START RECORDS TO PROCESS

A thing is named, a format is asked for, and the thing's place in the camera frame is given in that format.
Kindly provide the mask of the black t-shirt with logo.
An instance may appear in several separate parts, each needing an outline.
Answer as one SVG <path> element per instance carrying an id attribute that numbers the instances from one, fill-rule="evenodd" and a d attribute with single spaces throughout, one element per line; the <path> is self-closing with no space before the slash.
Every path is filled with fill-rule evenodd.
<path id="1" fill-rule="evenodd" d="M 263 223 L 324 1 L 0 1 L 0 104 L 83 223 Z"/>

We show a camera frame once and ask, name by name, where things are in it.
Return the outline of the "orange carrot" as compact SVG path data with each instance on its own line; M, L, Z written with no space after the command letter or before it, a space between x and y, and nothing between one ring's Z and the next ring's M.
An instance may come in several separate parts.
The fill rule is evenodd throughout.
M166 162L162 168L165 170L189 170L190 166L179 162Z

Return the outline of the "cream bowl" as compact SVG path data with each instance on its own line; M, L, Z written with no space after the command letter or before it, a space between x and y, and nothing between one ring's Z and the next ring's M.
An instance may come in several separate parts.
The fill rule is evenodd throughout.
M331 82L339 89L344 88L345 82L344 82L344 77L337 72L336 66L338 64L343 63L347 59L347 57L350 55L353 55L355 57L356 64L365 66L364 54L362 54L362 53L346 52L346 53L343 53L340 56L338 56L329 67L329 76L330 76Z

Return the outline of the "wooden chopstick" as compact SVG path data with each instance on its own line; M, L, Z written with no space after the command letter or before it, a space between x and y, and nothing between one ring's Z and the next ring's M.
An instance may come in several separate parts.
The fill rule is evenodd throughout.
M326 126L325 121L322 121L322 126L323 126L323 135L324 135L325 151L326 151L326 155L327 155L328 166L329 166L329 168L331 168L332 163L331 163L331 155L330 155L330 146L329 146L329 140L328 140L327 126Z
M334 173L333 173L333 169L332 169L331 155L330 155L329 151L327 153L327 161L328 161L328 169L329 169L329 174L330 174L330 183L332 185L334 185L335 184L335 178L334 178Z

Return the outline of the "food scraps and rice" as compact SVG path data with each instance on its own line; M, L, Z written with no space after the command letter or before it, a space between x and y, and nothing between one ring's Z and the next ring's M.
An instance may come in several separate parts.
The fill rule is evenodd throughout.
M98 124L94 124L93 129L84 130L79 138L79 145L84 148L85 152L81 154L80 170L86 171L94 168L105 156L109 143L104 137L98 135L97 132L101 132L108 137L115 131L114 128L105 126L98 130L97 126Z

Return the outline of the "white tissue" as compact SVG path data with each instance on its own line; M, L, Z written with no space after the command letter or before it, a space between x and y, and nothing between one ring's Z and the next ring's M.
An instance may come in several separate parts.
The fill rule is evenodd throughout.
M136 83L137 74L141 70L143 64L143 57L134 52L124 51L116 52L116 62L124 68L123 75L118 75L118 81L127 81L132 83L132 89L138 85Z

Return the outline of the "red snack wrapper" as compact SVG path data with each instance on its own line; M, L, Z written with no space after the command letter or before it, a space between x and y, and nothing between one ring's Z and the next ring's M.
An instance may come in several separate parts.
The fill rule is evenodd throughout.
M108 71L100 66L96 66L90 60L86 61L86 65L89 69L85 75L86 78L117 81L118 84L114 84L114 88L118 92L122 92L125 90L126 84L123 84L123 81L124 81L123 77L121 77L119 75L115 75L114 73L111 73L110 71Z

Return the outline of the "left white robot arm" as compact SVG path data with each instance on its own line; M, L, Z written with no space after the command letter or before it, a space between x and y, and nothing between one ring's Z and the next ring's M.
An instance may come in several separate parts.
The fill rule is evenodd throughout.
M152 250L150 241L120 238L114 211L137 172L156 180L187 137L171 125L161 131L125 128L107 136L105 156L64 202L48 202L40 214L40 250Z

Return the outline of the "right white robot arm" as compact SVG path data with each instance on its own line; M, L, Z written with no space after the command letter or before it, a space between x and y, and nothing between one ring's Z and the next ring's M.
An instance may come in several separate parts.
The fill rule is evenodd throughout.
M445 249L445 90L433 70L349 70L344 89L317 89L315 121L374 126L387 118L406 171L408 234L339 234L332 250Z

END RECORDS TO PROCESS

◆ YOUR TASK
Identify the lines of the entries containing the string "next". Copy each such line.

◆ REPLY TO THE EXERCISE
Return the outline of the "orange carrot" as compact SVG path data with each instance on its own line; M, L, Z written with no space after the command letter or before it, a space between x and y, and nothing between one ring's Z and the next ring's M.
Return the outline of the "cream bowl" as compact SVG path data with each instance on its own line; M, L, Z written with no space after the command letter or before it, a space between x and y, and nothing between one ring's Z and the next ring's M.
Return the outline of the "wooden chopstick" as compact SVG path data with each instance on its own line; M, L, Z written with no space after the command letter or before it, a space between x and y, and nothing between one ring's Z and the next ring's M.
Return the outline of the "food scraps and rice" as compact SVG path data with each instance on its own line; M, L, Z written with no space after the command letter or before it, a space between x and y, and nothing between one ring's Z and the next ring's M.
Return the outline of the "white tissue" as compact SVG path data with each instance on its own line; M, L, Z written with no space after the command letter or before it, a space between x and y, and nothing between one ring's Z and the next ring's M.
Return the outline of the "red snack wrapper" as compact SVG path data with each instance on its own line; M, L, Z written with no space after the command letter or before it, a space between x and y, and nothing between one ring's Z and the next ring's M.
Return the outline of the "left white robot arm" as compact SVG path data with each instance on its own line; M, L, Z written with no space after the command letter or before it, a space between x and y, and nothing between one ring's Z and the next ring's M.
Return the outline of the "right white robot arm" as compact SVG path data with each instance on its own line; M, L, Z written with no space after the command letter or before it, a space between x and y, and nothing between one ring's Z and the next ring's M.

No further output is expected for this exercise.